Lucie Tréguier : En fait, le droit d’auteur est vraiment très compliqué. Pendant nos 6 années de fac de droit, nous avons passé une année entière dessus. On essaie donc d’aborder les choses avec la jurisprudence, d’une manière qui ne soit pas trop théorique. Une fois les cours donnés, les élèves sont plutôt contents, même si leur cœur de métier est de créer. Pourtant, affronter la loi devrait faire partie de toute formation en école d’art, car les artistes doivent vivre de leurs créations.

Actu-Juridique : Pouvez-vous nous donner quelques chiffres sur l’activité du Barreau des Arts ?

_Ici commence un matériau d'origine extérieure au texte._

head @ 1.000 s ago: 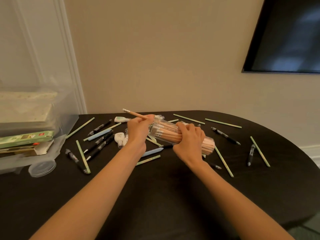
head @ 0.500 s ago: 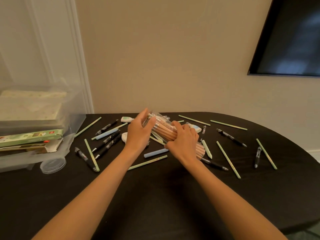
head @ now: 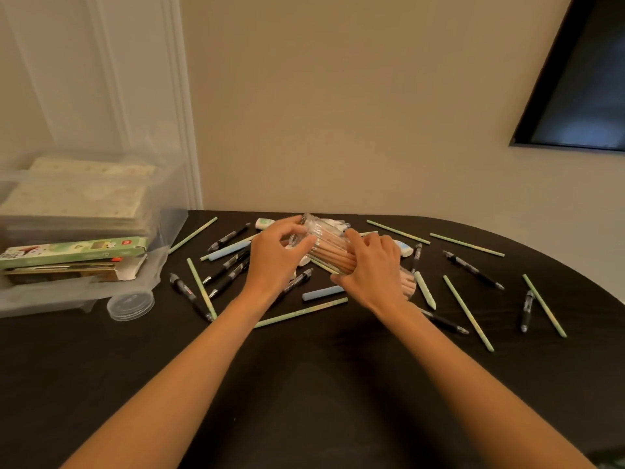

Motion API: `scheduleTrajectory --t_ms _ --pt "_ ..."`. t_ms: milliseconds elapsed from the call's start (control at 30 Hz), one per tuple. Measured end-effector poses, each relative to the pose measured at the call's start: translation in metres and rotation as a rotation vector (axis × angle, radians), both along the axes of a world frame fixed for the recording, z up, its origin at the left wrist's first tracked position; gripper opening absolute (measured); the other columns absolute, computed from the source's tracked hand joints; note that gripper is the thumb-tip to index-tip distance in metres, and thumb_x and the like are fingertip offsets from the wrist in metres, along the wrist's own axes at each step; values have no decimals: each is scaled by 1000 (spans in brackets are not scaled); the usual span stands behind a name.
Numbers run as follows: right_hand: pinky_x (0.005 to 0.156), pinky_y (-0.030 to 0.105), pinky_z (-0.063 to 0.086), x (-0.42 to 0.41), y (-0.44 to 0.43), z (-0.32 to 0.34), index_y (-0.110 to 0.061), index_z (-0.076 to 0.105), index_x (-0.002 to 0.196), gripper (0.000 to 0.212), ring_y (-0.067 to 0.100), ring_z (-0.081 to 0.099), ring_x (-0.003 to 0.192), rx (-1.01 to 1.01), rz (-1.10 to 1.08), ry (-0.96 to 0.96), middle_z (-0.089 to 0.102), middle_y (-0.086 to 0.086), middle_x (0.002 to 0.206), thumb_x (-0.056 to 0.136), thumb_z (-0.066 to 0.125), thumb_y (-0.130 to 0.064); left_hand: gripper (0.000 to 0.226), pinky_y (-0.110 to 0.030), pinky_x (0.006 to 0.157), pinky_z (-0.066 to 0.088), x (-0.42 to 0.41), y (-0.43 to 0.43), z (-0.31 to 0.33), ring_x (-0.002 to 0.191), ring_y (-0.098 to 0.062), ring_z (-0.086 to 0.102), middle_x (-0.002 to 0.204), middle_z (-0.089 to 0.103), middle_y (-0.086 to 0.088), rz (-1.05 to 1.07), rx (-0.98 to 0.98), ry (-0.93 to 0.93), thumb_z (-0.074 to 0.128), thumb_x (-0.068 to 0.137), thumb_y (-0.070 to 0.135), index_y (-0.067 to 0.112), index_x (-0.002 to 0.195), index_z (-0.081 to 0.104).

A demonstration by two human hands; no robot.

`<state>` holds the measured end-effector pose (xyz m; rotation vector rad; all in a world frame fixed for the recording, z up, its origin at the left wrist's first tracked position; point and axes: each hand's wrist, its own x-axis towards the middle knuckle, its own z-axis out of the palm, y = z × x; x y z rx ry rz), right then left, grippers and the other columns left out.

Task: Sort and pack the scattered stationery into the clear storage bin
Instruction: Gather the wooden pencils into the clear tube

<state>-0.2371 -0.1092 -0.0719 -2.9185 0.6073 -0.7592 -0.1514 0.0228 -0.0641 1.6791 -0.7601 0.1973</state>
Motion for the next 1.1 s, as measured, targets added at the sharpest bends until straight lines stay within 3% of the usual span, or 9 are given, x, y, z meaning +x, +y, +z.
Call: scheduleTrajectory --t_ms 100,167,333,400,533,633,833,967,1100 --pt "100 36 29 8 11 4 -24 36 132 67 25 41 115 -28 23 56 45 8 124 78 64 -52 31 -9 78 47 6 2 -3 109 -10 56 115 61 2 20 -25 88 62 88 16 10 118 61" --pt "97 37 36 16 22 6 -24 35 133 66 24 46 111 18 60 86 43 9 125 79 65 -47 33 -8 72 45 8 4 -3 104 -10 57 111 61 0 86 -65 151 58 90 17 11 122 58" --pt "93 36 43 39 51 8 -21 32 134 68 22 50 110 118 141 75 42 7 126 79 68 -38 59 -33 101 41 36 44 -11 126 -18 45 139 46 -5 308 -72 274 52 93 35 13 144 31" --pt "93 37 43 48 62 6 -20 31 135 69 24 51 110 131 142 65 42 7 125 79 67 -39 62 -44 103 40 54 73 -22 129 -26 41 144 39 -9 495 153 270 49 93 38 13 145 25" --pt "94 37 41 67 83 -2 -22 33 134 67 24 50 110 111 187 58 42 8 124 79 68 -36 47 -46 100 36 71 122 -45 128 -32 35 136 41 -14 671 876 190 54 91 30 15 134 42" --pt "96 37 39 77 95 -7 -22 32 135 67 23 49 112 104 223 75 41 8 126 79 68 -36 47 -48 101 36 74 133 -55 125 -33 39 132 44 -13 655 1043 281 55 91 32 18 134 42" --pt "98 36 36 85 98 -12 -23 33 135 68 23 48 113 92 216 71 43 7 125 79 68 -35 50 -47 97 38 70 136 -53 121 -34 42 130 40 -15 621 869 181 55 92 17 15 137 34" --pt "106 37 27 80 88 -15 -24 33 135 66 23 44 116 34 162 37 42 6 125 79 68 -31 43 -35 94 38 60 120 -30 120 -25 43 131 43 -10 499 427 143 50 94 24 11 134 41" --pt "112 40 19 67 74 -23 -25 33 137 68 25 39 118 -10 127 -39 43 5 125 79 68 -28 25 -31 78 39 49 91 -4 82 -11 51 86 54 7 377 65 319 42 96 33 16 109 55"
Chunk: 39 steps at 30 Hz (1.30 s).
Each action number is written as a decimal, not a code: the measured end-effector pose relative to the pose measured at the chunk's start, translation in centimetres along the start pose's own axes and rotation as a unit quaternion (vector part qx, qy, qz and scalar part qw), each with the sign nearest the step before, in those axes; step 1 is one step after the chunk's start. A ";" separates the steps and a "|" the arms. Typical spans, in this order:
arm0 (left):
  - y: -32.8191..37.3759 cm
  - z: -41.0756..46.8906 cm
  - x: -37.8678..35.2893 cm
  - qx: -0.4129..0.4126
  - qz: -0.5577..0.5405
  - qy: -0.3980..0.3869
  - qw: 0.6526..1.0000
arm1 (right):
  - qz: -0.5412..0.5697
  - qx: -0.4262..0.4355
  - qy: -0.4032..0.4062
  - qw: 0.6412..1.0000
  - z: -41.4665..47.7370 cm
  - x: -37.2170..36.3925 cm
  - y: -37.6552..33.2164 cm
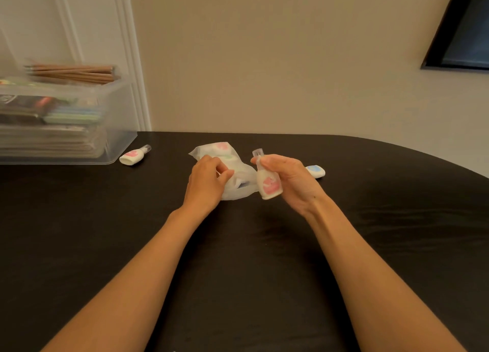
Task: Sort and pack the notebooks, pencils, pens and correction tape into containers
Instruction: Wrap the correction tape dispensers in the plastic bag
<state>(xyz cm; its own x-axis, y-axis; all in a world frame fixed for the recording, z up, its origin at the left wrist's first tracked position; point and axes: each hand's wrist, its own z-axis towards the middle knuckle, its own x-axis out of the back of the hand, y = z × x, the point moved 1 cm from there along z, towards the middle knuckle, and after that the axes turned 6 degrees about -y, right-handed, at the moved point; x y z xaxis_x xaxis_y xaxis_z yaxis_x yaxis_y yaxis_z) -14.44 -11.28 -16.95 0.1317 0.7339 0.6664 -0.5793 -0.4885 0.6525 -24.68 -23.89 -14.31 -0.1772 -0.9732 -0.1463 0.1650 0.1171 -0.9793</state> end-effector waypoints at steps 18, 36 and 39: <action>0.2 -0.1 0.5 0.085 -0.060 -0.098 0.990 | 0.007 -0.118 0.179 0.977 0.9 -0.6 1.7; 0.7 -0.9 1.4 -0.004 0.088 0.030 0.996 | -0.327 -0.075 0.132 0.933 1.3 -0.9 2.2; 1.4 -1.1 1.5 -0.049 0.072 0.044 0.995 | -0.380 -0.020 0.126 0.916 1.3 -1.5 2.3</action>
<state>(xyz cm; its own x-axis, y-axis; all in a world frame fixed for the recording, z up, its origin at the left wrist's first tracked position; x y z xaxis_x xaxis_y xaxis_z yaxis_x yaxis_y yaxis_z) -15.89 -10.34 -15.41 -0.0258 0.7004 0.7133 -0.6639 -0.5455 0.5116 -22.82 -22.41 -16.14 -0.4461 -0.7004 0.5573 -0.1336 -0.5635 -0.8152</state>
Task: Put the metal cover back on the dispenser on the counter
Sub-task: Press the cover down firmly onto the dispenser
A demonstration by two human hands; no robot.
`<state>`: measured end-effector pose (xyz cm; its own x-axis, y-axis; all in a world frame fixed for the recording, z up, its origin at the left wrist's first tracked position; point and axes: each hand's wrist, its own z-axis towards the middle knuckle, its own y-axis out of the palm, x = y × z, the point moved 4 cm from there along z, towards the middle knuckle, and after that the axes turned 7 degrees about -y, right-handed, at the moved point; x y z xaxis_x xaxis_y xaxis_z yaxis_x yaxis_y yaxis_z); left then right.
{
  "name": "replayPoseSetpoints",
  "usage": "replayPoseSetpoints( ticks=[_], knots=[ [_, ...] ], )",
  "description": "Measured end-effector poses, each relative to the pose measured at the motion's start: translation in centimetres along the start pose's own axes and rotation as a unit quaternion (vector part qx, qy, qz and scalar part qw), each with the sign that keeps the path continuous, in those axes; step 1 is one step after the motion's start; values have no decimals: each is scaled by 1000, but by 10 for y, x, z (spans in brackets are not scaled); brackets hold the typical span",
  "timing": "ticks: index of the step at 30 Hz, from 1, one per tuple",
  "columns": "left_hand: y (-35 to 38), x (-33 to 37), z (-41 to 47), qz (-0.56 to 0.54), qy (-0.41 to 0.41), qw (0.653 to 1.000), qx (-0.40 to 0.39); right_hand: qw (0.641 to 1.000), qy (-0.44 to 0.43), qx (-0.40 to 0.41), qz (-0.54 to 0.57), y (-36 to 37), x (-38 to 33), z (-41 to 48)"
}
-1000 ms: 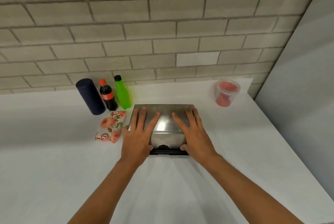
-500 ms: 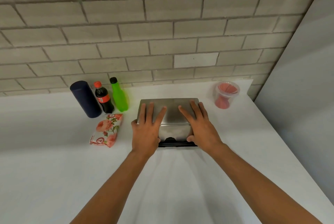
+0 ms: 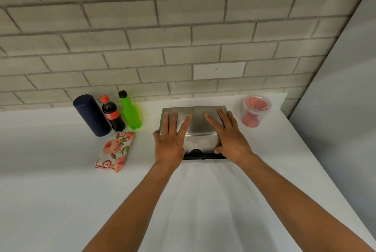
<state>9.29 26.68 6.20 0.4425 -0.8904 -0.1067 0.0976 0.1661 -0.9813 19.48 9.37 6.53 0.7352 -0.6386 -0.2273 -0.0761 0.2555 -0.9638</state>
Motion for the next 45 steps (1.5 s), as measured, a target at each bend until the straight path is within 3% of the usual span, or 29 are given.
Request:
replayPoseSetpoints(
  ticks=[19,45],
  knots=[
    [7,13,60,-12,-32,999,26,998,-37,39,32,-1,39,54],
    [16,14,86,-25,-22,999,37,999,-37,39,-8,4,50,76]
  ],
)
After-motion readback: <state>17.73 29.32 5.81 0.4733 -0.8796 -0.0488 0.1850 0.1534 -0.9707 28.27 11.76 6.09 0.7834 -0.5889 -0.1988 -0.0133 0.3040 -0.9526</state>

Corentin Schimel : En deux ans, nous avons traité 200 dossiers, dont seulement 25 n’étaient pas recevables. En moyenne, les candidats ont 35 ans, et 50 % viennent d’Île-de-France. Nous aidons dans tous les cas où la loi française s’applique.

Par catégorie, ce sont d’abord les musiciens (15%), puis les écrivains (12%), les plasticiens (10%) et enfin les photographes (10%). Les femmes sont surreprésentées de 60 %.

Actu-Juridique : Que deviennent les dossiers une fois traités ?

Corentin Schimel : Seule une minorité va en contentieux. Parfois, il suffit d’une lettre d’avertissement formelle, que les demandeurs sont aidés à rédiger, qui mentionne les bons articles et qui suffit à résoudre un problème.

Lucie Tréguier : Si jamais l’artiste veut intenter une action en justice, il faut demander au bâtonnier de lever l’anonymat de l’avocat qui a étudié le dossier et il faut aussi que l’avocat accepte d’être payé tous les jours. assistance légale.

Corentin Schimel : Bien sûr, cela reste très rare, cela ne devrait pas être un inconvénient pour les avocats de trouver des clients potentiels.

Actu-Juridique : Quelle somme de travail cela représente-t-il ?

Lucie Tréguier : Nous avons un réseau de 50 avocats bénévoles et 80 étudiants. Pour la gestion des dossiers, ça marche. Cela prend entre 5 et 10 heures au total par dossier, incluant le travail des étudiants, le nôtre (gestion) et celui des avocats.

Actu-Juridique : Quels sont vos projets ?

Corentin Schimel : Nous souhaitons encore renforcer la communication des bénévoles ; sortant de deux ans de Covid, les gens ont envie de se retrouver. Nous continuerons à faire des présentations publiques, nous souhaitons gagner des lots afin de pouvoir continuer notre action pro bono et nouer des partenariats avec de nouvelles structures. Enfin, il existe de nombreux outils numériques qui pourraient nous faire gagner du temps pour mener à bien nos tâches.